Para muita gente, Maria Bethânia é a melhor intérprete da MPB. Não entro no mérito se é ou não a melhor cantora — mas, repito, é a melhor intérprete. É sensual, positiva, dramática, divertida, carismática. E sabe cantar, usando extraordinariamente bem o privilégio de ser contralto. É afinadíssima, e parece, num palco, ser tão absoluta quanto única. Faz isso há 60 anos, desde o compacto em que brilhou cantando Carcará, de João do Vale. Eis o que quero dizer: é uma cantora estável e criteriosa, que escolhe seu repertório com lupa e bom gosto. É a maioral — a voz brasileira viva.
Para outros tantos, Chico Buarque é o melhor compositor brasileiro — na MPB. Não tem rivais, apesar de Caetano Veloso, Gilberto Gil, Edu Lobo e Belchior terem produzido canções tão espetacularmente imortais quanto as dele. Chico é hábil, ligeiro, lírico, malandro, letrista de primeira — assim como sambista de excelência. É provavelmente o melhor intérprete de suas canções, e há quem, não sem certo equívoco, diga que ele canta mal. É afinado também, e muito. Hoje canta menos, porque — infelizmente — tem se dedicado a escrever romances. Uma pena. Nasceu em junho, assim como Bethânia, e, naquele mesmo mês, há 50 anos, juntou-se a ela para um show antológico: Chico Buarque & Maria Bethânia ao vivo.
É o melhor disco ao vivo que conheço, na MPB. O Chico sambista acompanha os outros Chicos; a Bethânia sóbria desaparece, mesmo quando canta a belíssima Camisola do dia, de Herivelton Martins e David Nasser, ou Sonho Impossível, na versão de Chico. É feroz ao interpretar Raul Seixas, em Gita, ou o próprio companheiro de palco, em Sem Açúcar. A voz, mesmo sem muito alcance, está a serviço da interpretação dramática e certeira, emotiva na medida necessária. É, ao lado de Elizeth e de Elis, a grande intérprete da música brasileira. Engole o enganosamente tímido Chico, ao cantarem juntos, no desfecho do show, Quem te viu, quem te vê, Noite dos Mascarados e Vai Levando. E, claro, a extraordinária Sem Fantasia.

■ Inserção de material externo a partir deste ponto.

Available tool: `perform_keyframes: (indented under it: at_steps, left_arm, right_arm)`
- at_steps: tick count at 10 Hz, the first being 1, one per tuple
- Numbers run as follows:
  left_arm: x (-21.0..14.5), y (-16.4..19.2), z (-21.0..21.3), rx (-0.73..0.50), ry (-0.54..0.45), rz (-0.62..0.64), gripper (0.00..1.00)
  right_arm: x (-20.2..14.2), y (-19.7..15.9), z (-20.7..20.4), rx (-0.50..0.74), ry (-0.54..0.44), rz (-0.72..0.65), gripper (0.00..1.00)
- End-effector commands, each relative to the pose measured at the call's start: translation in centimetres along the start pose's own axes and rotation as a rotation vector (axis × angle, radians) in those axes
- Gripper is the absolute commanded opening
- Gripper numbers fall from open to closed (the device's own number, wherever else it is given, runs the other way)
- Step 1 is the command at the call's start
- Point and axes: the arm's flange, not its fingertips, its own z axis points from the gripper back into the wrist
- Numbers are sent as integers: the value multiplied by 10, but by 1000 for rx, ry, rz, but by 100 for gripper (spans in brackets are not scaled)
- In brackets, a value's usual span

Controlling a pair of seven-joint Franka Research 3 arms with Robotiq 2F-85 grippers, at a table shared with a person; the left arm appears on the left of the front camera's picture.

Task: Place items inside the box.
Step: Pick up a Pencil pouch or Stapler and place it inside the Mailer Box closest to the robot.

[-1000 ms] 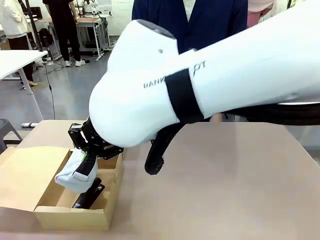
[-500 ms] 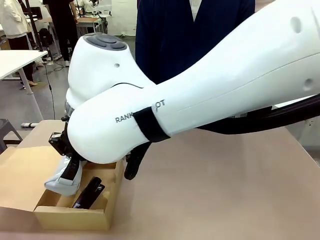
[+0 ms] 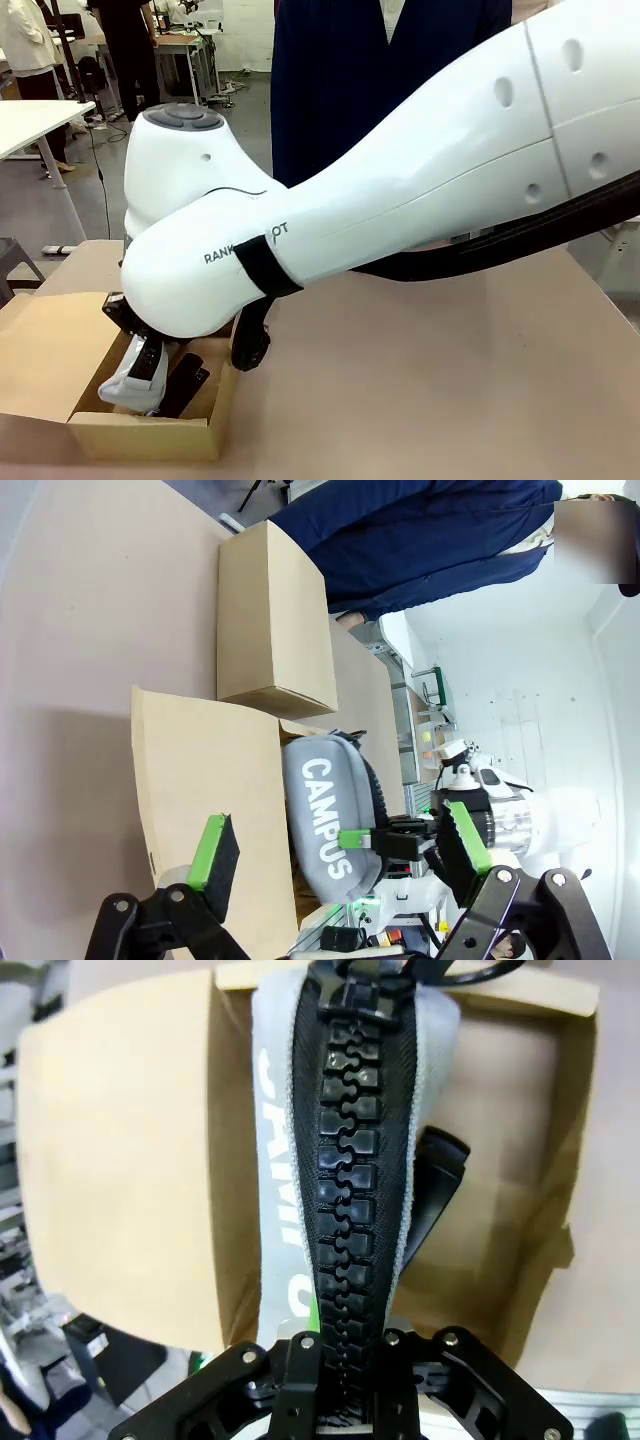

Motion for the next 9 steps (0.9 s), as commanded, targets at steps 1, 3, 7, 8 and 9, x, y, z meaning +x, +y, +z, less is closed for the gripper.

Falei do sambista Chico? Pois é — seja por meio de suas canções, ou de obras alheias, o samba manda o recado. Olê, Olá, Gota d’água e Notícia de Jornal (de Haroldo Barbosa e Luís Reis) são homenagens do compositor ao gênero que o consagrou. As obras-primas Flor da Idade e Bem-querer, ambas do drama em versos Gota D’água — sua parceria com Paulo Pontes — são pontos altos do show. Ah, claro: e há um ponto mais alto, a meu ver: Sinal Fechado, obra singularíssima de Paulinho da Viola, é levada pelos dois, num diálogo que deixa qualquer fã de música mais feliz. Vale ouvir todo o disco. E, antes que eu me esqueça, parabéns adiantados aos 3 envolvidos na postagem.